● Records supplied:
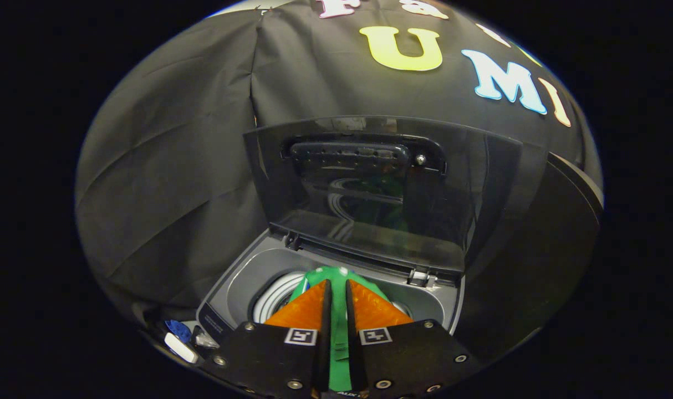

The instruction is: Put the clothes into the washing machine and then close the washing machine lid.

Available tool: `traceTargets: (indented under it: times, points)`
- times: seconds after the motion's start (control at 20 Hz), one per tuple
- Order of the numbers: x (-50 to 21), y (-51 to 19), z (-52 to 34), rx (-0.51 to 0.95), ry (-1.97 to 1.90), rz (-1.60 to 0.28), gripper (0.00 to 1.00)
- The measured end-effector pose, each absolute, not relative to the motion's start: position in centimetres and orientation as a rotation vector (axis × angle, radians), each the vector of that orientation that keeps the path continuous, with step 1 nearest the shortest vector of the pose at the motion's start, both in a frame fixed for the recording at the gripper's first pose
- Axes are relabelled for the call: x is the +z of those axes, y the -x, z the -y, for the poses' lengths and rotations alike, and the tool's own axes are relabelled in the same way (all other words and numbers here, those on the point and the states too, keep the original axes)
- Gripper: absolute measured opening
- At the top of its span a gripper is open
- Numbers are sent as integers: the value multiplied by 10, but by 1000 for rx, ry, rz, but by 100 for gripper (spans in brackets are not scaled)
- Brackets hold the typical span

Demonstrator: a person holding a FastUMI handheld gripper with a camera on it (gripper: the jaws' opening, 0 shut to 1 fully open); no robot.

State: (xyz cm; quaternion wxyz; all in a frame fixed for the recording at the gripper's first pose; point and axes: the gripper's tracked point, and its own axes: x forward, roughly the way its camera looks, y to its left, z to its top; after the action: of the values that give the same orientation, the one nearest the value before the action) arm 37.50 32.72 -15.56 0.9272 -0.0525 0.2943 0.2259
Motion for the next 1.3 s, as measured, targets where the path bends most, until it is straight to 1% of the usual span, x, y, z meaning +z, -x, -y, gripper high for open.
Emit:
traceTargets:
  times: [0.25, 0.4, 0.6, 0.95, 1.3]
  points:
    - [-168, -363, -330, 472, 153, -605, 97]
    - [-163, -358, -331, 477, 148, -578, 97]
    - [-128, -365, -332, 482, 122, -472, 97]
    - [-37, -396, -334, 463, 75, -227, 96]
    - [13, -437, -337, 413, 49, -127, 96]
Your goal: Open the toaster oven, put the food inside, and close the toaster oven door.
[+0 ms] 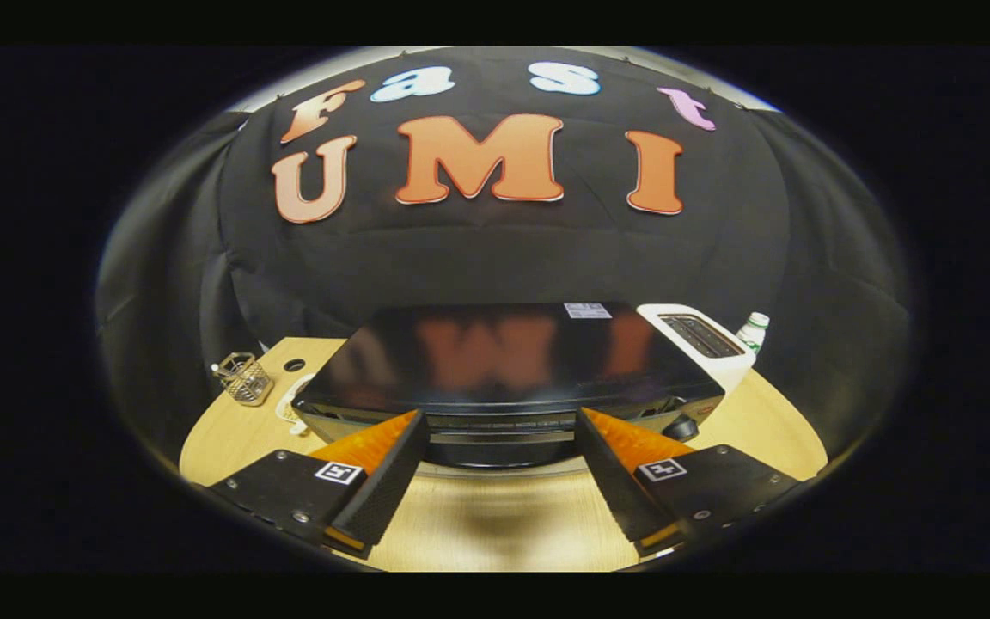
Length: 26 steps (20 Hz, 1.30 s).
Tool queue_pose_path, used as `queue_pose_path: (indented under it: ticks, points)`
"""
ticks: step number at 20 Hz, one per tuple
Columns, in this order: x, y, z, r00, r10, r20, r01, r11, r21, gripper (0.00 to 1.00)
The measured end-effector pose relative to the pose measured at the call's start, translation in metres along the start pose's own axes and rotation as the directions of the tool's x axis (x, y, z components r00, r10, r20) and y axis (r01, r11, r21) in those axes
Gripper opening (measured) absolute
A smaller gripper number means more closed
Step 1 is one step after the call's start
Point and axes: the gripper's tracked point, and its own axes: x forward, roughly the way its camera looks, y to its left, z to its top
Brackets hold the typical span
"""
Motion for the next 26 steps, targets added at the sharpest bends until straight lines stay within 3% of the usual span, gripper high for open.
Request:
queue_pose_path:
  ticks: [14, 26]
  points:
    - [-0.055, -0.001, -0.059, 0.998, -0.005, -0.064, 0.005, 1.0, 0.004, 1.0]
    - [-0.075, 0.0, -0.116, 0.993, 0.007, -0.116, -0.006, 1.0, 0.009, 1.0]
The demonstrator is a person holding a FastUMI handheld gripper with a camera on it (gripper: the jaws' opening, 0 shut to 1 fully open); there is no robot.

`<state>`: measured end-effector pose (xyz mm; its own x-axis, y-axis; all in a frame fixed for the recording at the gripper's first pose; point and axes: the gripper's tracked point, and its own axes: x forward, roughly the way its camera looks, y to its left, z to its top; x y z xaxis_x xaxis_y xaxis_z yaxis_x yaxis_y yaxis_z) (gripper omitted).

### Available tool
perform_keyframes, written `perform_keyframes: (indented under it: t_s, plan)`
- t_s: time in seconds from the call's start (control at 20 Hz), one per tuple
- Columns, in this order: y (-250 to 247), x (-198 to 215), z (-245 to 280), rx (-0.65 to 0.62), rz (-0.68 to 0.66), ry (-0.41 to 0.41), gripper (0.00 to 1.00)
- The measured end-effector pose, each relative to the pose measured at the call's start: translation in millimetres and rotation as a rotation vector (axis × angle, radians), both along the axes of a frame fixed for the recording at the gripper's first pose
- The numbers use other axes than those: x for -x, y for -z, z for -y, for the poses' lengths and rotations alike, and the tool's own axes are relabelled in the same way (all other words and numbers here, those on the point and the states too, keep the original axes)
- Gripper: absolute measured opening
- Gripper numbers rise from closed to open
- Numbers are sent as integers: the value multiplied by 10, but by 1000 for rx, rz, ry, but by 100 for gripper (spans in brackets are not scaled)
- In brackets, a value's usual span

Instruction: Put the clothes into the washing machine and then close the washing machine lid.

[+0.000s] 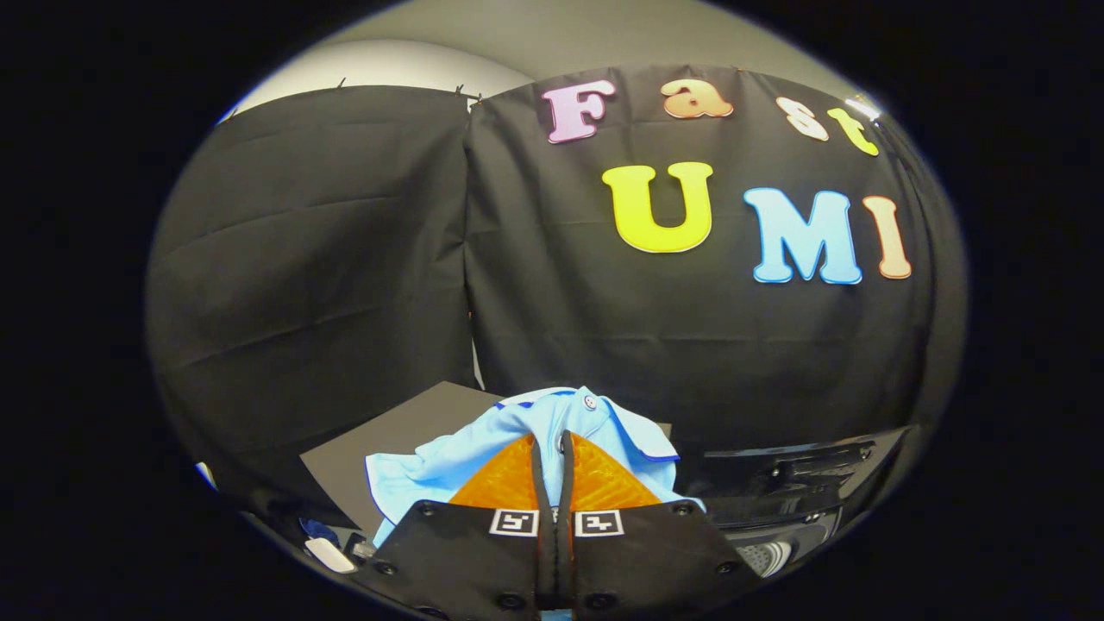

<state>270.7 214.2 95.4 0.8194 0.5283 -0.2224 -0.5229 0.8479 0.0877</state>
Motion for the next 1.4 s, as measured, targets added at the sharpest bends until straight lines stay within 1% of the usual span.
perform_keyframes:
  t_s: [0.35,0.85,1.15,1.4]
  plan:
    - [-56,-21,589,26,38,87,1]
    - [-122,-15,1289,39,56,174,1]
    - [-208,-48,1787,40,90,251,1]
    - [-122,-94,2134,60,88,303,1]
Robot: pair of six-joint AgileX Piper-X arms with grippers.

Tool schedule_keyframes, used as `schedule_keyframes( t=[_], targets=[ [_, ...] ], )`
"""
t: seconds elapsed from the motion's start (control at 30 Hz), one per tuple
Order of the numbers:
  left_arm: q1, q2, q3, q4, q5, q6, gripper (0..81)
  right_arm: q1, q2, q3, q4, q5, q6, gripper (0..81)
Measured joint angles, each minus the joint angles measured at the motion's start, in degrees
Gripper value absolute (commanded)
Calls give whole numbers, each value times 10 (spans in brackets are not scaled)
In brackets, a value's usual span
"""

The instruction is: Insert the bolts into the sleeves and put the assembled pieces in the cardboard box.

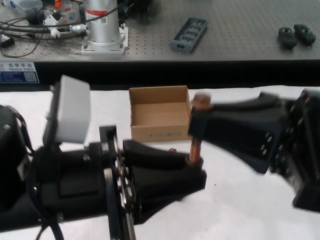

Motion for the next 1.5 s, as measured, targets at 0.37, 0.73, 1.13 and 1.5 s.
schedule_keyframes(
  t=[0.37,0.73,1.13,1.5],
  targets=[
    [0,0,0,1,0,-3,6,0,0,0,11,1,-2,15],
    [0,1,0,-12,2,-4,6,0,-1,0,62,-33,-3,346],
    [-2,1,0,-12,-155,-4,6,-39,-4,0,70,14,-2,312],
    [40,37,-82,172,-244,-28,6,-163,-79,0,257,38,-111,37]
  ],
)
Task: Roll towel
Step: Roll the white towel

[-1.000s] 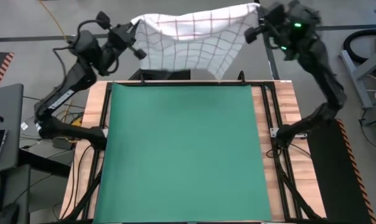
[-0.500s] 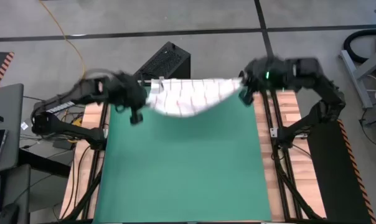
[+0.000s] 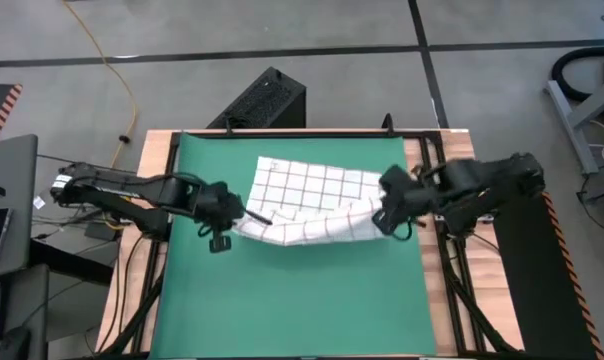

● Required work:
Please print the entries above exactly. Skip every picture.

● Written answer:
The instruction is: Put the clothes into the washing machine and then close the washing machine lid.

Available tool: `traceTargets: (indented under it: times, points)`
- times: seconds after the motion's start (control at 20 Hz), one per tuple
- Order of the numbers: x (-50 to 21), y (-51 to 19), z (-52 to 34), rx (-0.51 to 0.95), ry (-1.97 to 1.90), rz (-1.60 to 0.28), gripper (0.00 to 1.00)
- The measured end-effector pose, each absolute, not relative to the motion's start: position in centimetres and orientation as a rotation vector (axis × angle, radians), each the vector of that orientation that keeps the path continuous, with step 1 nearest the shortest vector of the pose at the motion's start, both in a frame fixed for the recording at the gripper's first pose
- Axes are relabelled for the call: x is the +z of those axes, y the -x, z the -y, for the poses' lengths and rotations alike, and the tool's own axes are relabelled in the same way (all other words and numbers here, those on the point and the states too, keep the original axes)
- Gripper: absolute measured opening
- At the top of its span a gripper is open
- Numbers are sent as integers: the value multiplied by 10, but by 1000 for rx, ry, rz, but by 100 for gripper (spans in brackets are not scaled)
- Brackets hold the typical span

Demonstrator: a person holding a FastUMI handheld gripper with a camera on it (gripper: the jaws' opening, 0 shut to 1 fully open); no robot.

State: (xyz cm; quaternion wxyz; all in a frame fixed for the recording at the gripper's first pose; point and axes: the gripper's tracked point, and its own axes: x forward, roughly the way its camera looks, y to its left, z to its top; after the action: of the values that give the same orientation, the one nearest the value before the action) arm 37.50 32.72 -15.56 0.9272 -0.0525 0.2943 0.2259
Motion for the next 1.3 s, as measured, targets where the path bends most, until it is straight to 1% of the usual span, x, y, z meaning +z, -x, -y, gripper high for open.
Emit:
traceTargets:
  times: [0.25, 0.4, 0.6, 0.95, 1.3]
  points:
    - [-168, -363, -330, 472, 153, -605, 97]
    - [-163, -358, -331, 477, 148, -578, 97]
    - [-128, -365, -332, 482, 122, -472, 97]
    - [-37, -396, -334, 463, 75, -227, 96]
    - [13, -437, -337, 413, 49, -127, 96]
Your goal: Open the toaster oven, put the food inside, and close the toaster oven door.
[+0 ms] 
Length: 26 steps (20 Hz, 1.30 s).
Tool queue_pose_path, used as `queue_pose_path: (indented under it: ticks, points)`
"""
ticks: step number at 20 Hz, one per tuple
Columns, in this order: x, y, z, r00, r10, r20, r01, r11, r21, gripper (0.00 to 1.00)
The measured end-effector pose relative to the pose measured at the call's start, translation in metres along the start pose's own axes and rotation as the directions of the tool's x axis (x, y, z components r00, r10, r20) and y axis (r01, r11, r21) in those axes
Gripper opening (measured) absolute
A smaller gripper number means more closed
Step 1 is one step after the call's start
Point and axes: the gripper's tracked point, and its own axes: x forward, roughly the way its camera looks, y to its left, z to its top
Brackets hold the typical span
"""
Motion for the next 26 steps, targets added at the sharpest bends until straight lines stay within 3% of the usual span, gripper high for open.
Request:
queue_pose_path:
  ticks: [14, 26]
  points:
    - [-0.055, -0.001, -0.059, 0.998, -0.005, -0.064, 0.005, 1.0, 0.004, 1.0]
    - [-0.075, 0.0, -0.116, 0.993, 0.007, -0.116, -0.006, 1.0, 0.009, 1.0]
The demonstrator is a person holding a FastUMI handheld gripper with a camera on it (gripper: the jaws' opening, 0 shut to 1 fully open); there is no robot.

`<state>`: measured end-effector pose (xyz mm; its own x-axis, y-axis; all in a frame fixed for the recording at the gripper's first pose; point and axes: the gripper's tracked point, and its own axes: x forward, roughly the way its camera looks, y to its left, z to its top; x y z xaxis_x xaxis_y xaxis_z yaxis_x yaxis_y yaxis_z) (gripper omitted).

### Available tool
perform_keyframes, written `perform_keyframes: (indented under it: t_s, plan)`
- t_s: time in seconds from the call's start (control at 20 Hz), one per tuple
- Columns, in this order: y (-250 to 247), x (-198 to 215), z (-245 to 280), rx (-0.65 to 0.62), rz (-0.68 to 0.66), ry (-0.41 to 0.41), gripper (0.00 to 1.00)
- The measured end-effector pose, each relative to the pose measured at the call's start: translation in millimetres and rotation as a rotation vector (axis × angle, radians), both along the axes of a frame fixed for the recording at the gripper's first pose
- The numbers use other axes than those: x for -x, y for -z, z for -y, for the poses' lengths and rotations alike, and the tool's own axes are relabelled in the same way (all other words and numbers here, those on the point and the states too, keep the original axes)
- Gripper: absolute measured opening
- Gripper numbers rise from closed to open
- Numbers are sent as integers: the value multiplied by 10, but by 1000 for rx, rz, ry, but by 100 for gripper (spans in brackets are not scaled)
- In brackets, a value's usual span

Instruction: Put the clothes into the washing machine and then close the washing machine lid.

[+0.000s] 

<state>270.7 214.2 95.4 0.8194 0.5283 -0.2224 -0.5229 0.8479 0.0877</state>
Motion for the next 1.4 s, as measured, targets added at the sharpest bends until straight lines stay within 1% of the usual span.
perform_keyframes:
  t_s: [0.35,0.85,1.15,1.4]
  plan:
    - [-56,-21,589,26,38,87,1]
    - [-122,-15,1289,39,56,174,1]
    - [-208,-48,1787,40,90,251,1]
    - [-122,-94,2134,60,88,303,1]
Robot: pair of six-joint AgileX Piper-X arms with grippers.

Tool schedule_keyframes, used as `schedule_keyframes( t=[_], targets=[ [_, ...] ], )`
"""
t: seconds elapsed from the motion's start (control at 30 Hz), one per tuple
Order of the numbers:
  left_arm: q1, q2, q3, q4, q5, q6, gripper (0..81)
  right_arm: q1, q2, q3, q4, q5, q6, gripper (0..81)
Measured joint angles, each minus the joint angles measured at the motion's start, in degrees
Gripper value absolute (commanded)
Calls give whole numbers, each value times 10 (spans in brackets are not scaled)
In brackets, a value's usual span
"""

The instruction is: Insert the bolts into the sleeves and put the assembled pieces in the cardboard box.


Motion for the next 1.5 s, as measured, targets at 0.37, 0.73, 1.13 and 1.5 s.
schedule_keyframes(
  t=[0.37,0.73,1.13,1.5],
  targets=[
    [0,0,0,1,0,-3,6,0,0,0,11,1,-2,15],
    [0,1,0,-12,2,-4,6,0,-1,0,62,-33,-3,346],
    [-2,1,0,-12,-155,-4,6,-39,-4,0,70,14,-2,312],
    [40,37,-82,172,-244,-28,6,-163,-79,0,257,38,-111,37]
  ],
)
Task: Roll towel
Step: Roll the white towel

[-1.000s] 
[-0.500s] 
[+0.000s] 

Work on the exercise is finished.